NetBSD Problem Report #6475
Received: (qmail 11608 invoked from network); 21 Nov 1998 00:49:31 -0000
Message-Id: <199811210048.QAA00445@Cuisinart.Stanford.EDU>
Date: Fri, 20 Nov 1998 16:48:05 -0800 (PST)
From: Jonathan Stone <jonathan@DSG.Stanford.EDU>
Reply-To: jonathan@netbsd.org
To: gnats-bugs@gnats.netbsd.org
Subject: NetBSD's MI le driver does not report giant Ethernet packets
X-Send-Pr-Version: 3.95
>Number: 6475
>Category: kern
>Synopsis: NetBSD's MI le driver does not report giant Ethernet packets
>Confidential: no
>Severity: serious
>Priority: medium
>Responsible: kern-bug-people
>State: suspended
>Class: sw-bug
>Submitter-Id: net
>Arrival-Date: Fri Nov 20 16:50:01 +0000 1998
>Closed-Date:
>Last-Modified: Sat Jan 05 08:34:28 +0000 2002
>Originator: Jonathan Stone
>Release: 19981114
>Organization:
>Environment:
System: NetBSD Cuisinart.Stanford.EDU 1.3H NetBSD 1.3H (EGCS-HAIFA) #15: Sun Nov 15 17:05:22 PST 1998 jonathan@Cuisinart.Stanford.EDU:/cuisinart/compile/EGCS-HAIFA pmax
>Description:
NetBSD's MI le driver does not report giant Ethernet packets
as giant Ethernet packets.
>How-To-Repeat:
Connect two machines -- say, NetBSD/pmax and a Sparc running
SunOS 4.1.3 -- to a broadcast 10Mbit ethernet segment.

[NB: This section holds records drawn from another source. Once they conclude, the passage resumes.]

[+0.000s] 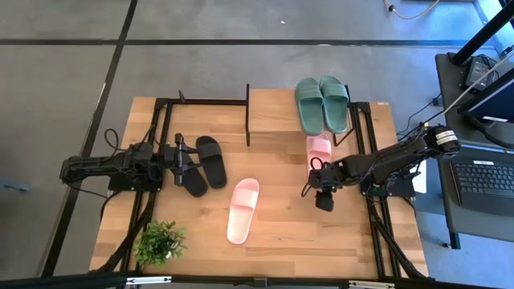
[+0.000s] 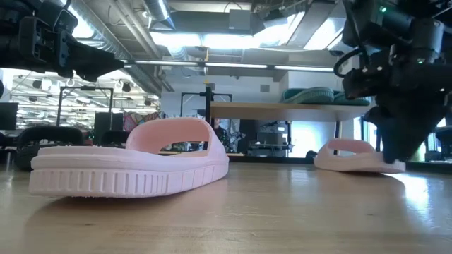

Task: Pick and place slides into the shelf
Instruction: Put the right pink slide under the shelf

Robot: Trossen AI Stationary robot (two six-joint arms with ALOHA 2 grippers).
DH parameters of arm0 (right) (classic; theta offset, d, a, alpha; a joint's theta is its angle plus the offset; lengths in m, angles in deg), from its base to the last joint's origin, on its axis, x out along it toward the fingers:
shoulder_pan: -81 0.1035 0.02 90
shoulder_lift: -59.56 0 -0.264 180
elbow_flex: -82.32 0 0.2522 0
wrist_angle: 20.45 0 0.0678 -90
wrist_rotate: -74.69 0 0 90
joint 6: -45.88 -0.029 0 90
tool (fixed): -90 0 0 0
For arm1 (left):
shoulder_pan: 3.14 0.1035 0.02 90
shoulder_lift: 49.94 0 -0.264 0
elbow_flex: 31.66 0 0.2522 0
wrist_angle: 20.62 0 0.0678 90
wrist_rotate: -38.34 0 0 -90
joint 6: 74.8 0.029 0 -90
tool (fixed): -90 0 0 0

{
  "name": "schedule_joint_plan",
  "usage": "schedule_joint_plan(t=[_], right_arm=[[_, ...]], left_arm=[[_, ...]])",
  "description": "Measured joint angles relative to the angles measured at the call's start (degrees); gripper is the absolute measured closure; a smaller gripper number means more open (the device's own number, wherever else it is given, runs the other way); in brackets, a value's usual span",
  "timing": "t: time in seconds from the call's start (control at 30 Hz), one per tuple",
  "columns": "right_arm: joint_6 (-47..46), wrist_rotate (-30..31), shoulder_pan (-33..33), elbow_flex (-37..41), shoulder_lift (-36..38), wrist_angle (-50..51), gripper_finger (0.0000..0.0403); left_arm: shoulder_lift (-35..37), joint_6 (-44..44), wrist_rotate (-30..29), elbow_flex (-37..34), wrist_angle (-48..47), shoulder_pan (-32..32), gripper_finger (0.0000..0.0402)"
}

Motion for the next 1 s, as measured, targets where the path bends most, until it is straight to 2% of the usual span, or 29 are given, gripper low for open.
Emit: schedule_joint_plan(t=[0.5, 0.8, 1.0], right_arm=[[5.9, 11.3, -10.7, 0.0, 0.0, 0.6, 0.0203], [8.8, 13.3, -18.4, 0.0, 0.0, 2.6, 0.0203], [9.0, 14.8, -20.6, 0.0, 0.0, 4.3, 0.0203]], left_arm=[[0.0, 0.0, 0.0, 0.0, 0.0, 0.0, 0.0198], [0.0, 0.0, 0.0, 0.0, 0.0, 0.0, 0.0198], [0.0, 0.0, 0.0, 0.0, 0.0, 0.0, 0.0198]])
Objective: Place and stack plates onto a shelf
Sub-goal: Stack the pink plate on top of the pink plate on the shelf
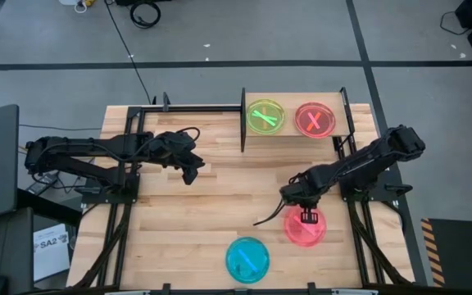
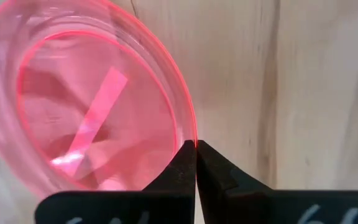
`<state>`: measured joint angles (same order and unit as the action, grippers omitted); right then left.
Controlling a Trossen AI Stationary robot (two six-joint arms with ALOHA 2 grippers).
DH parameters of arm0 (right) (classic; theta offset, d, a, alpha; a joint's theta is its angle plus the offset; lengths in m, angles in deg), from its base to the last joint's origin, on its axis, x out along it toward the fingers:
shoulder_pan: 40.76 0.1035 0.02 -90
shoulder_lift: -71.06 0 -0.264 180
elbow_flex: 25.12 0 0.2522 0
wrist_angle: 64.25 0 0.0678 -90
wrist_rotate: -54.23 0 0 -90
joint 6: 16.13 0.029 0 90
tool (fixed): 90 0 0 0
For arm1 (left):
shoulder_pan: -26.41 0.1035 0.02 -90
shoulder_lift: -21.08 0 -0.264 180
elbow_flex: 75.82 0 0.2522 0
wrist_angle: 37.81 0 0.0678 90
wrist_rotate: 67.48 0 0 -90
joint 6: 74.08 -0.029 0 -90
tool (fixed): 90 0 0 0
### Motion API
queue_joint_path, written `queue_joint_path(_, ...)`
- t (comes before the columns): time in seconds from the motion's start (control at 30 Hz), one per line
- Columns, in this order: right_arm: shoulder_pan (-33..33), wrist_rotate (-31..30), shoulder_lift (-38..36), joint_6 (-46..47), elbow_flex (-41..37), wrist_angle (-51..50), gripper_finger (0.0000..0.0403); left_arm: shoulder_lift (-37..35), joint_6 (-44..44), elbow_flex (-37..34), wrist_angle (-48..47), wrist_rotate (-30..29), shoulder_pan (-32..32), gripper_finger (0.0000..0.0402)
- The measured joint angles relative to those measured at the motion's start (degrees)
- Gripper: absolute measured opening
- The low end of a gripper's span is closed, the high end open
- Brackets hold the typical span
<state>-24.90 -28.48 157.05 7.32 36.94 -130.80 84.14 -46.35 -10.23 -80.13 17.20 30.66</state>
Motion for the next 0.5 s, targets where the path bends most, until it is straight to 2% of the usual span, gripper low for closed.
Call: queue_joint_path(0.5,-2.8,-0.3,0.0,-5.3,16.6,-19.5,0.0007,0.0,0.0,0.0,0.0,0.0,0.0,0.0096)
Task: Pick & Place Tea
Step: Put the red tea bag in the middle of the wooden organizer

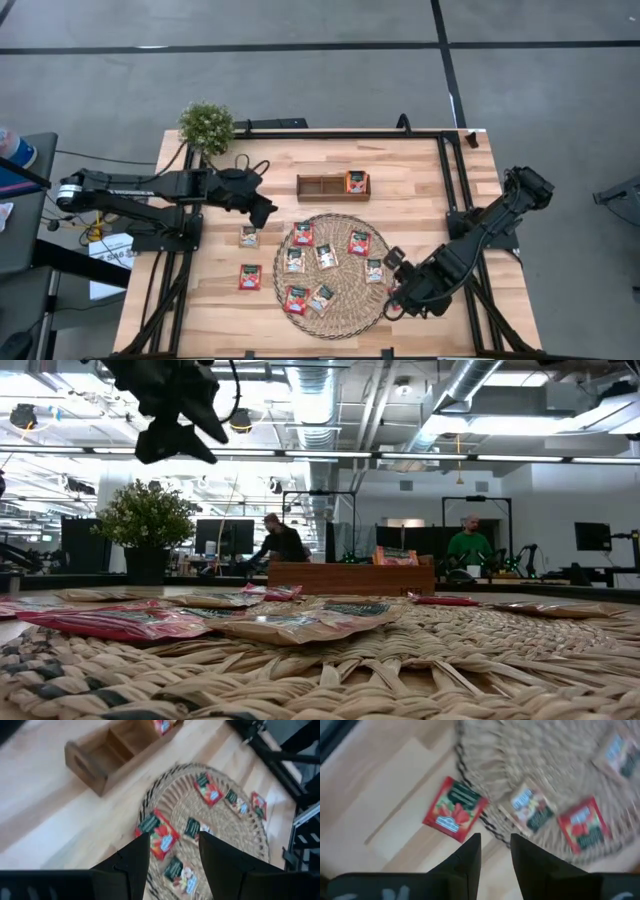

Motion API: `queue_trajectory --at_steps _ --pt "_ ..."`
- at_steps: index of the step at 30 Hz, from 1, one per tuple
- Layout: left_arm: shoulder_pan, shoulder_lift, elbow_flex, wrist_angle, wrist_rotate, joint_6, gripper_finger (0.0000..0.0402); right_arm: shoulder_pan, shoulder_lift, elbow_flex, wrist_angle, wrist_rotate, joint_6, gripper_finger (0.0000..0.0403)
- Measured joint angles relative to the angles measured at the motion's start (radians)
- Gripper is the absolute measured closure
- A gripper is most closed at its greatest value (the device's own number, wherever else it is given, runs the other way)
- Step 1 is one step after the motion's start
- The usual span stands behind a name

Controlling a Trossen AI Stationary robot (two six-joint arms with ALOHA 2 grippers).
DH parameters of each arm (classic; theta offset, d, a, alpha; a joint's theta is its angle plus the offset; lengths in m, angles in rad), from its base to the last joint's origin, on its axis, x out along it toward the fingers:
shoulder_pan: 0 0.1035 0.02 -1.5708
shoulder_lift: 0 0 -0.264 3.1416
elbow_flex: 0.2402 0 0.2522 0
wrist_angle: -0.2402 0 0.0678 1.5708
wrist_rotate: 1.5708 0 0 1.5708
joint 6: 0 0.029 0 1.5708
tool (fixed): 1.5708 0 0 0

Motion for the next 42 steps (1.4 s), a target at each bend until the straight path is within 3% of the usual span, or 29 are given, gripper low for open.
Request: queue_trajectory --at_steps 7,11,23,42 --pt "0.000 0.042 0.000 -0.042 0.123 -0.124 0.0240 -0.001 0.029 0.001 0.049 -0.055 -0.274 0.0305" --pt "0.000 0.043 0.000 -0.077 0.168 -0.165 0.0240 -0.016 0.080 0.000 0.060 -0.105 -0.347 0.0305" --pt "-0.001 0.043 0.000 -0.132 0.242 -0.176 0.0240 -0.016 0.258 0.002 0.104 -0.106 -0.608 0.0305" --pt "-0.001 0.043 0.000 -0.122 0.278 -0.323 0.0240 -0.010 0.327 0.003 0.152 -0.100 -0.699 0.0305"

Arrange for a wayward machine to send a spray of giant packets
on an Ethernet segment (someone else's machine did this to me today).
Compare the logs from NetBSD-current and Solaris.
On the netbsd/pmax machine, I get:
le0: dropping chained buffer
le0: dropping chained buffer
le0: dropping chained buffer
[repeated ad infinitum -- so much so i lost console access and rebooted]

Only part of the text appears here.